20. What can I do to nurture my body, mind, and soul more?
I need to get back into consistent exercise and monitoring calories. Everything else will follow.
21. How can I make more space in my life for the things that I love?
I do fairly well with the day to day stuff, but I really really want to be able to travel more. It just can be so expensive in today’s economy. Plus we can only go so far on a weekend trip. Not impossible, but has to be thoroughly planned.
22. What does living an intentional life mean to me?
Meaning everything I do has a reason behind it. Like I am doing this to accomplish that, sort of thing. Being intentional with my time so that I am not sleeping the days away or mindlessly scrolling social media all day.
23. What would my perfect day look like? What would I be doing?
No day can be the same and I wouldn’t want it to be. What may sound perfect one day, might not on another. In general, it involves making my home clean and appealing. It involves iced coffee. It would involve going to the gym everyday. Not being in so much pain all of the time.
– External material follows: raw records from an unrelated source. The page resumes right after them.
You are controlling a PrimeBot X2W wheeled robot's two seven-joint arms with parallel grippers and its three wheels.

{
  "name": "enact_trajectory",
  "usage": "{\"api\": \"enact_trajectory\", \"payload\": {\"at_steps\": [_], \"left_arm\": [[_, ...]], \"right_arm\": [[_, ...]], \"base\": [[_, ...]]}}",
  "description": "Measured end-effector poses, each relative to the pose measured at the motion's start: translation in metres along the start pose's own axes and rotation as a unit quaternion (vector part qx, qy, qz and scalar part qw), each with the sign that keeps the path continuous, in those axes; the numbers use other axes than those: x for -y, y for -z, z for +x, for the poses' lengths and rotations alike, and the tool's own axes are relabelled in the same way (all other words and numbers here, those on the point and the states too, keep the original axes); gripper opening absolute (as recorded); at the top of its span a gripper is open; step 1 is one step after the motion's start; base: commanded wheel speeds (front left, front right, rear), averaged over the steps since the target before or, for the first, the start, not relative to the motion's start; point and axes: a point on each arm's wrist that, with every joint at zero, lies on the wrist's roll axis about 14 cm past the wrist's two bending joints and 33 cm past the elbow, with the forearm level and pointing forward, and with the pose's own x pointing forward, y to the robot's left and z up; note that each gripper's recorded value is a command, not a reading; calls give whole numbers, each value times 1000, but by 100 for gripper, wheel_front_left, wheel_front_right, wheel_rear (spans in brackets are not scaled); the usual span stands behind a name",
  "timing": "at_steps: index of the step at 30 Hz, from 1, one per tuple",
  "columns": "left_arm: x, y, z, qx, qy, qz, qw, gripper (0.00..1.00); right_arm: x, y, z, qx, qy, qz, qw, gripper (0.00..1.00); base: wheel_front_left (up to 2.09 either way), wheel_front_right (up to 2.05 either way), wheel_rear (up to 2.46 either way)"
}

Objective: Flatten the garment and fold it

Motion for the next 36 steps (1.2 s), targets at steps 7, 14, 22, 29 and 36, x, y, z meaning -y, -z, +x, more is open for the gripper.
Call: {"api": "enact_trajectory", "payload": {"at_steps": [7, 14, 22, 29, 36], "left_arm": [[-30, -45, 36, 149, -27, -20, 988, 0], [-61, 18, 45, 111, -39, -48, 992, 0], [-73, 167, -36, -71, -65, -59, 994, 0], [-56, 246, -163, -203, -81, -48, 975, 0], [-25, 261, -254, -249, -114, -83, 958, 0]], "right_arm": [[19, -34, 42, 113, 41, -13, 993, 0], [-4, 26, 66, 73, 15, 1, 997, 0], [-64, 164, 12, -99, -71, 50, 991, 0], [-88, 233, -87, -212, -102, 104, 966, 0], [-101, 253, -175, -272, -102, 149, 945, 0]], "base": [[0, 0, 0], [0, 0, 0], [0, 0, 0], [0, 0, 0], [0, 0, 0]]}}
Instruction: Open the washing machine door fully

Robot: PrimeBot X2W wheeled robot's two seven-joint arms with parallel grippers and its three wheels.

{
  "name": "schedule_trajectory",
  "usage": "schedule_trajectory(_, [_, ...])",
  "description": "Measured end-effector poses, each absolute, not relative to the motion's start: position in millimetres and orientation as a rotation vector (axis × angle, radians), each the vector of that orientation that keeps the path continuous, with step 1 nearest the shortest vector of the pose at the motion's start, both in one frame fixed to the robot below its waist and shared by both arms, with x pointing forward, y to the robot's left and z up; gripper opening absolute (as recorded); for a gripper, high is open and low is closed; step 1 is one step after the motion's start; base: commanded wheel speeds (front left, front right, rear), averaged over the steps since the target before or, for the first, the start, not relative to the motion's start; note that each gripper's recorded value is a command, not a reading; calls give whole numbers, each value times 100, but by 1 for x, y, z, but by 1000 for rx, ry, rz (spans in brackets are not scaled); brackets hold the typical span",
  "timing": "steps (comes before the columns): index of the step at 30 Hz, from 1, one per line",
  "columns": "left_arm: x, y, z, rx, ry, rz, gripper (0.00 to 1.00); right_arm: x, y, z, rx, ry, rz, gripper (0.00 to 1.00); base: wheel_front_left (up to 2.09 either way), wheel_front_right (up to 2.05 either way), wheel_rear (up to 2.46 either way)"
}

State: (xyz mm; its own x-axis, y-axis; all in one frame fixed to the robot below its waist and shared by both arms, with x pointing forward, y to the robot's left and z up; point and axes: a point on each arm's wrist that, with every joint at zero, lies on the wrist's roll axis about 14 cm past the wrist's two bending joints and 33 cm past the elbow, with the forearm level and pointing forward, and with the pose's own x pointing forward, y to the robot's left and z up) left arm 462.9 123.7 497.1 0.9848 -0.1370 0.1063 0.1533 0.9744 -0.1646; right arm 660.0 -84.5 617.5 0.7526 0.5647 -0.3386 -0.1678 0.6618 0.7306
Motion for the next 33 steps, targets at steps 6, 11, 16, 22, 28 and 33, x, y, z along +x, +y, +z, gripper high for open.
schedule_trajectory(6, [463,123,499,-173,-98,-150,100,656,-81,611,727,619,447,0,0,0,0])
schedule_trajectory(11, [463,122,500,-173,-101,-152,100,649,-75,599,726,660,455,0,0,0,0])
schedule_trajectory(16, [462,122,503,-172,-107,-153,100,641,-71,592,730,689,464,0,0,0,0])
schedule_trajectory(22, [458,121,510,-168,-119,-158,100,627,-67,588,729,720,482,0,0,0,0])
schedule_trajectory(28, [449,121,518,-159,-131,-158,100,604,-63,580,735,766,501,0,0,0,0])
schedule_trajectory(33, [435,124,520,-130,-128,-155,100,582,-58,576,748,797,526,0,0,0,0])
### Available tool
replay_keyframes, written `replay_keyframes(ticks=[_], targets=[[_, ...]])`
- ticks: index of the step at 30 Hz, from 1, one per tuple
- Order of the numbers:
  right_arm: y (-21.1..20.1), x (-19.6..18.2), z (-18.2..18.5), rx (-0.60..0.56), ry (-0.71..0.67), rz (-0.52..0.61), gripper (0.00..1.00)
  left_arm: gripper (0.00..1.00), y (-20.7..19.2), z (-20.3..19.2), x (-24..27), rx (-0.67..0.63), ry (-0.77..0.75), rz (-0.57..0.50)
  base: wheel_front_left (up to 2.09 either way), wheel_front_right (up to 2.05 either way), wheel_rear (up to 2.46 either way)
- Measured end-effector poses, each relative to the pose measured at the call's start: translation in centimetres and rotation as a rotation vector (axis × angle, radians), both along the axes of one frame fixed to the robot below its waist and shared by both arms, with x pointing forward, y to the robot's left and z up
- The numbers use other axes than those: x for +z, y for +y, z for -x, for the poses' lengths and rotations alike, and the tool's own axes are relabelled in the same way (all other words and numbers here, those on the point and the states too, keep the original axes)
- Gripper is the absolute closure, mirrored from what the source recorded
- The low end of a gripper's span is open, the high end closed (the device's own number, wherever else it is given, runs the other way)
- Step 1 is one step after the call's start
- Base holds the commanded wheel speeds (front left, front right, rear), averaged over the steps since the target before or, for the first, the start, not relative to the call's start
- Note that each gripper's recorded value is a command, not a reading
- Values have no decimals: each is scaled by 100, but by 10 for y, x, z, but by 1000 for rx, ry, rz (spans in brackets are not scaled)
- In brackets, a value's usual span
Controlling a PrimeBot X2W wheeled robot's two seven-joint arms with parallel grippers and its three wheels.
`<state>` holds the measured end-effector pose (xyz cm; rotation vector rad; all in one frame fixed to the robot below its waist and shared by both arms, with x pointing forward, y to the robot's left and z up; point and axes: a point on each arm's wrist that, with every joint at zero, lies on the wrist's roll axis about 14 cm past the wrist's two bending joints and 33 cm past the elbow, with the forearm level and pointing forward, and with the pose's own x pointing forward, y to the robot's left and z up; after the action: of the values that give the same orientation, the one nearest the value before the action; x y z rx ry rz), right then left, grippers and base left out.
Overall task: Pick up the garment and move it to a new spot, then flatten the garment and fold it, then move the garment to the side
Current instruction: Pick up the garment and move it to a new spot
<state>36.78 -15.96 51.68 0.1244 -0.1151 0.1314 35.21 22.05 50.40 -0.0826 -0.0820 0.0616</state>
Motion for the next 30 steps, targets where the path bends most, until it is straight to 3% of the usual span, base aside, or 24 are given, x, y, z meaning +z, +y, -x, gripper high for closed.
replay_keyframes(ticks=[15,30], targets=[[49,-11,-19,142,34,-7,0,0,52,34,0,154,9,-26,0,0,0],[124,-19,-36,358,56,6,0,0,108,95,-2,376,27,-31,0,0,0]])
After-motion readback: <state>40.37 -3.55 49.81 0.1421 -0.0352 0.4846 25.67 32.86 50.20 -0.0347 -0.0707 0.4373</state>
24. What does my typical day look like?
Up at 720AM. Get kids together for school. Take them to school. Come home. Clean, read, play, message people, watch movies with toddler, let dogs in and out all day, “work” on my shop stuff, pick up kids, cook, clean, bath time, lounge, sleep.
25. What brings me the most joy?
When my kids show their affection towards me. And when my toddler does silly things.
I feel like that was a little depressing, but also necessary to reflect on. I highly recommend doing this questionnaire for yourself. Everyone has at least one area they could work on more. Doing these can help find where that is.
The last load of laundry is beeping at me now. I hope you all have a wonderful weekend and happy Easter to those who celebrate!